Here’s a simple, practical idea to make your scans provably repeatable over time and catch drift fast.

# Replay Fidelity (what, why, how)

**What it is:** the share of historical scans that reproduce **bit‑for‑bit** when re‑run using their saved manifests (inputs, versions, rules, seeds). Higher = more deterministic system.

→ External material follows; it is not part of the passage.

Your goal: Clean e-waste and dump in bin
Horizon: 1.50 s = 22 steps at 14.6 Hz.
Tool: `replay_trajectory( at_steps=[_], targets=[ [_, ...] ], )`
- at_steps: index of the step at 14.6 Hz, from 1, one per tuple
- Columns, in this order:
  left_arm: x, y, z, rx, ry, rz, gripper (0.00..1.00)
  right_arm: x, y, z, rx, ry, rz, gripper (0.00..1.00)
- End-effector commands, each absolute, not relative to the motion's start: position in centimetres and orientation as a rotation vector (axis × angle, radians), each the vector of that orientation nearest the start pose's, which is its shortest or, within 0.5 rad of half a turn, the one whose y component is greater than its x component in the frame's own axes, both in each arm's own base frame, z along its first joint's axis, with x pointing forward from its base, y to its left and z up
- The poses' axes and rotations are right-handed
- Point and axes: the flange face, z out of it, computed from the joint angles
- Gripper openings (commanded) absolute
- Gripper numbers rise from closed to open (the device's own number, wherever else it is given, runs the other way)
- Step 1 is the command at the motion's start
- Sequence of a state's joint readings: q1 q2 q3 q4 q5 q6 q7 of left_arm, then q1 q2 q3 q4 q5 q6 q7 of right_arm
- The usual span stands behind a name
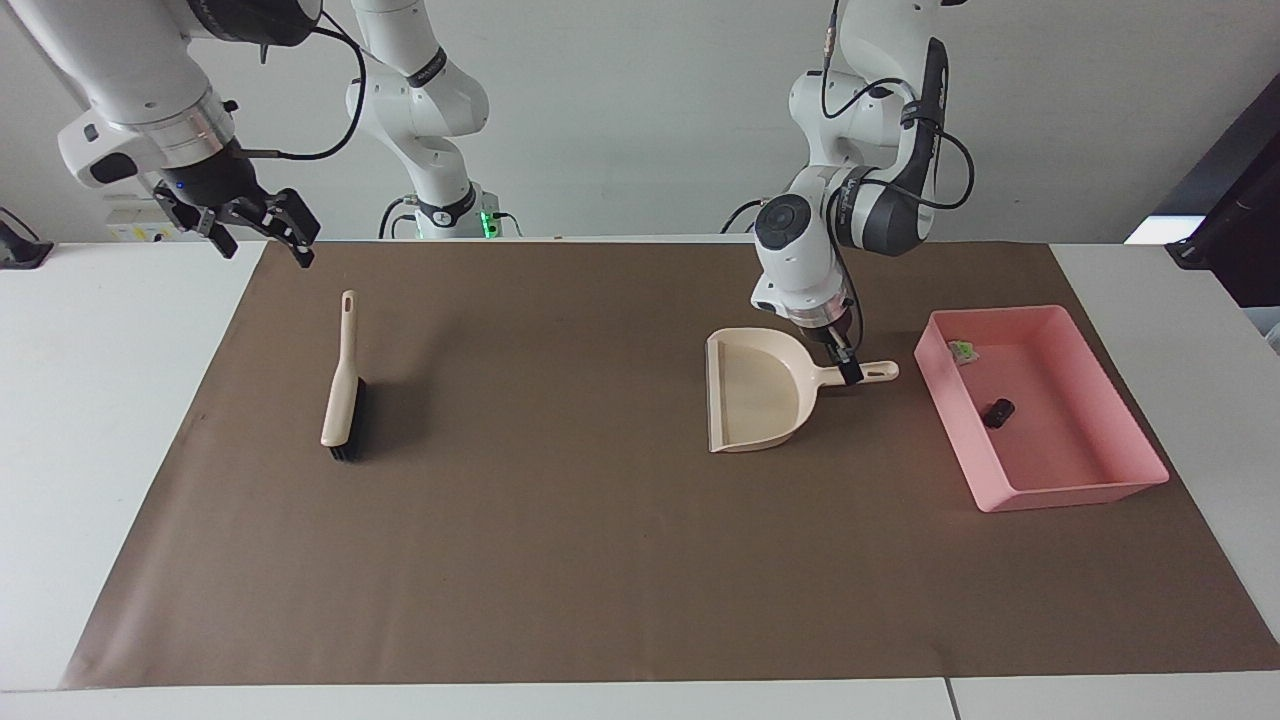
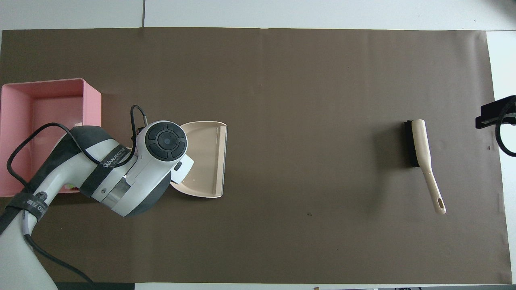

**Why you want it:** it exposes hidden nondeterminism (feed drift, time‑dependent rules, race conditions, unstable dependency resolution) and proves auditability for customers/compliance.

---

## The metric

* **Per‑scan:** `replay_match = 1` if SBOM/VEX/findings + hashes are identical; else `0`.
* **Windowed:** `Replay Fidelity = (Σ replay_match) / (# historical replays in window)`.
* **Breakdown:** also track by scanner, language, image base, feed version, and environment.

---

## What must be captured in the scan manifest

* Exact source refs (image digest / repo SHA), container layers’ digests
* Scanner build ID + config (flags, rules, lattice/policy sets, seeds)
* Feed snapshots (CVE DB, OVAL, vendor advisories) as **content‑addressed** bundles
* Normalization/version of SBOM schema (e.g., CycloneDX 1.6 vs SPDX 3.0.1)
* Platform facts (OS/kernel, tz, locale), toolchain versions, clock policy

---

## Pass/Fail rules you can ship

* **Green:** Fidelity ≥ 0.98 over 30 days, and no bucket < 0.95
* **Warn:** Any bucket drops by ≥ 2% week‑over‑week
* **Fail the pipeline:** If fidelity < 0.90 or any regulated project < 0.95

---

## Minimal replay harness (outline)

1. Pick N historical scans (e.g., last 200 or stratified by image language).
2. Restore their **frozen** manifest (scanner binary, feed bundle, policy lattice, seeds).
3. Re‑run in a pinned runtime (OCI digest, pinned kernel in VM, fixed TZ/locale).
4. Compare artifacts: SBOM JSON, VEX JSON, findings list, evidence blobs → SHA‑256.
5. Emit: pass/fail, diff summary, and the “cause” tag if mismatch (feed, policy, runtime, code).

---

## Dashboard (what to show)

* Fidelity % (30/90‑day) + sparkline
* Top offenders (by language/scanner/policy set)
* “Cause of mismatch” histogram (feed vs runtime vs code vs policy)
* Click‑through: deterministic diff (e.g., which CVEs flipped and why)

---

## Quick wins for Stella Ops

* Treat **feeds as immutable snapshots** (content‑addressed tar.zst) and record their digest in each scan.
* Run scanner in a **repro shell** (OCI image digest + fixed TZ/locale + no network).
* Normalize SBOM/VEX (key order, whitespace, float precision) before hashing.
* Add a `stella replay --from MANIFEST.json` command + nightly cron to sample replays.
* Store `replay_result` rows; expose `/metrics` for Prometheus and a CI badge: `Replay Fidelity: 99.2%`.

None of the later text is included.